Patrizio Lancellotti (Belgium), Task Force co-chairperson, says, “The good news is that cancer treatment has improved and more patients now survive. Unfortunately there has been a progressive increase in cardiovascular even
ts because radiation and anticancer drugs can be toxic to the heart. It is expected that among cancer survivors, cardiovascular disease will be the most important cause of death.”

Jose Luis Zamorano (Spain), Task Force chairperson, said, “We need to treat the whole person because at the end of the day the patient is not a cancer, but is a person with a heart. Many patients today do not die due to the cancer but from cardiac complications related to the treatment. They need to be monitored by a multidisciplinary team to prevent and treat cardiac complications.”

The document reviews how the different anticancer treatments may harm the heart. The cardiovascular complications of anticancer therapy are divided into nine categories: myocardial dysfunction and heart failure; coronary artery disease; valvular disease; arrhythmias; arterial hypertension; thromboembolic disease; peripheral vascular disease and stroke; pulmonary hypertension; and pericardial complications.

For each type of complication, the authors outline which patients are at risk, and how to detect and prevent the possible side effects. Recommendations are given on how to treat and follow up patients who develop that type of cardiotoxicity.

For example, coadministration of anthracyclines and trastuzumab in patients with breast cancer markedly increases the incidence of heart failure. But cardiotoxicity can be reduced significantly by introducing a drug-free interval between the two agents.

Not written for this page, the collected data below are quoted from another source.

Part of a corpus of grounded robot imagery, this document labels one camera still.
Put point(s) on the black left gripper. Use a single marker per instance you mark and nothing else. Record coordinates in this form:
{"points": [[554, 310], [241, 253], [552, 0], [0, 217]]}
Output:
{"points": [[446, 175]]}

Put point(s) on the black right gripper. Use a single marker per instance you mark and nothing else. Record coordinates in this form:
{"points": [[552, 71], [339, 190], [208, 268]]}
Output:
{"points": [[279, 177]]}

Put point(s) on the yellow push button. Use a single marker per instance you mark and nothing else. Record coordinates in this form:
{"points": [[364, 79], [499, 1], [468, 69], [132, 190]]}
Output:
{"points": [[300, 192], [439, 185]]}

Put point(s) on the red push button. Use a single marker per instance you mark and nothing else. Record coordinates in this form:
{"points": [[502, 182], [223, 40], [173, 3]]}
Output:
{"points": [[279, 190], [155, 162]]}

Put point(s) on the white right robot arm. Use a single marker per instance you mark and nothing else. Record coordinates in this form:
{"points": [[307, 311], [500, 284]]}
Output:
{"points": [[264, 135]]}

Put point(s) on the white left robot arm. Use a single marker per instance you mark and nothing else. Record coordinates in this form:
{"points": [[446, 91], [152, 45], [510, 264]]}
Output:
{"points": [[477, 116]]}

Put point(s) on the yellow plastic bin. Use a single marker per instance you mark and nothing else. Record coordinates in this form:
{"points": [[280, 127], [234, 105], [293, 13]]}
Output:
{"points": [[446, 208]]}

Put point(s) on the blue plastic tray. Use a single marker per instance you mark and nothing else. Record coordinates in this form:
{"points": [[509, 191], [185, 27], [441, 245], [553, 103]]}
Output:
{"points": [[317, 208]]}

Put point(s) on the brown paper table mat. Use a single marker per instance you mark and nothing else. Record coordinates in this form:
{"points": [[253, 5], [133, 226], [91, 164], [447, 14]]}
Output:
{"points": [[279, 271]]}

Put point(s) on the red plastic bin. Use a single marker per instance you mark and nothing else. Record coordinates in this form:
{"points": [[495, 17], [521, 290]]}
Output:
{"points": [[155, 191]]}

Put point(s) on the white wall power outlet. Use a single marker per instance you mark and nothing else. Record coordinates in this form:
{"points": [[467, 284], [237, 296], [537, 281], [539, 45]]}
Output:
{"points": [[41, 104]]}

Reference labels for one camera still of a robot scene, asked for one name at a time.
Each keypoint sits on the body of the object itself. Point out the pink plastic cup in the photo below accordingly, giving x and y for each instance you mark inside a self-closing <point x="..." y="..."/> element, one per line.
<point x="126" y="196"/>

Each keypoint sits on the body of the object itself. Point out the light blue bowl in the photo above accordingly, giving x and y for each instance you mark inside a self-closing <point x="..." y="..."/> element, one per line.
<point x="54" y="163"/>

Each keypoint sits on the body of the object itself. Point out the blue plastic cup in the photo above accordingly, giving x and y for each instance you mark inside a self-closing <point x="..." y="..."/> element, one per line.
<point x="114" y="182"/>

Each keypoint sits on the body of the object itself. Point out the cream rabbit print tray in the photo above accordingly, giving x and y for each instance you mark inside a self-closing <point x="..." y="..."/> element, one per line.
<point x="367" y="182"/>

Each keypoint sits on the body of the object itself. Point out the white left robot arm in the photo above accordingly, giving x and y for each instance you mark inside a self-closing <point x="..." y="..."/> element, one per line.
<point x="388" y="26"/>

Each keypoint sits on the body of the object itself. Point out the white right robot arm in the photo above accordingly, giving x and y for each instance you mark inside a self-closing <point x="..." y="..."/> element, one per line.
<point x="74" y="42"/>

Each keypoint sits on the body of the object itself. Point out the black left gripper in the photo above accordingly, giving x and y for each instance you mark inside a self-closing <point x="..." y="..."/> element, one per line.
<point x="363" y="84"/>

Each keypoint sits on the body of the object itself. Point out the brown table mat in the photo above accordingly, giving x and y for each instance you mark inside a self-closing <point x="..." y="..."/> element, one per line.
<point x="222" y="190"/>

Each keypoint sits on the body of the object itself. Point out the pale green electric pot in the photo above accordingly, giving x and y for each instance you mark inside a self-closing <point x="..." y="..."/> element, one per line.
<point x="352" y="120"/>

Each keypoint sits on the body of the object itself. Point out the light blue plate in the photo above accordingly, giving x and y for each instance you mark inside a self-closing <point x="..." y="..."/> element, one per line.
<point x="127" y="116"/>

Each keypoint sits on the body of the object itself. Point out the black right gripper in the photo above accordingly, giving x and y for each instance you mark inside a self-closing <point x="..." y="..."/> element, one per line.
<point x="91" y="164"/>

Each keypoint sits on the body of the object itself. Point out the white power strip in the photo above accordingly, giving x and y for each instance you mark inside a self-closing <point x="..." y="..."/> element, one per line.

Cardiotoxicity is detected using electrocardiogram (ECG), cardiac imaging, and biomarkers. Prevention and treatment may involve the use of cardioprotective drugs such as angiotensin converting enzyme (ACE) inhibitors or beta-blockers and adopting a healthy lifestyle including a healthy diet, not smoking, exercising regularly and controlling body weight. “Aerobic exercise is considered a promising non-pharmacological strategy to prevent and/or treat chemotherapy-induced cardiotoxicity,” state the authors.

Regarding long term surveillance for cancer survivors, patients should be informed of their increased risk of cardiovascular disease at the outset of chemotherapy, and supported to make lifestyle changes. They should be instructed to promptly report early signs and symptoms of cardiovascular disease.

The paper emphasises the importance of establishing multidisciplinary teams to provide the best care for cancer patients and survivors. These should include cardiologists, oncologists, nurses, and heart failure and imaging specialists. Ultimately, cardio-oncology centres with a structured service are needed.

Currently, under- or over-diagnosis of cardiovascular disease sometimes results in failure to prevent adverse events or inappropriate interruption of a potentially life-saving anticancer treatment. “We need to be clear when it is a must to stop the treatment, when we should reduce the dose, or when we can continue with the therapy,” says Zamorano. “This position paper provides guidance in this area.”

Lancellotti says, “We hope the paper will increase awareness about heart disease in cancer patients and survivors and stimulate more research in this area. More information is needed on when to screen and monitor patients, and on the cardiovascular effects of new anticancer therapies.”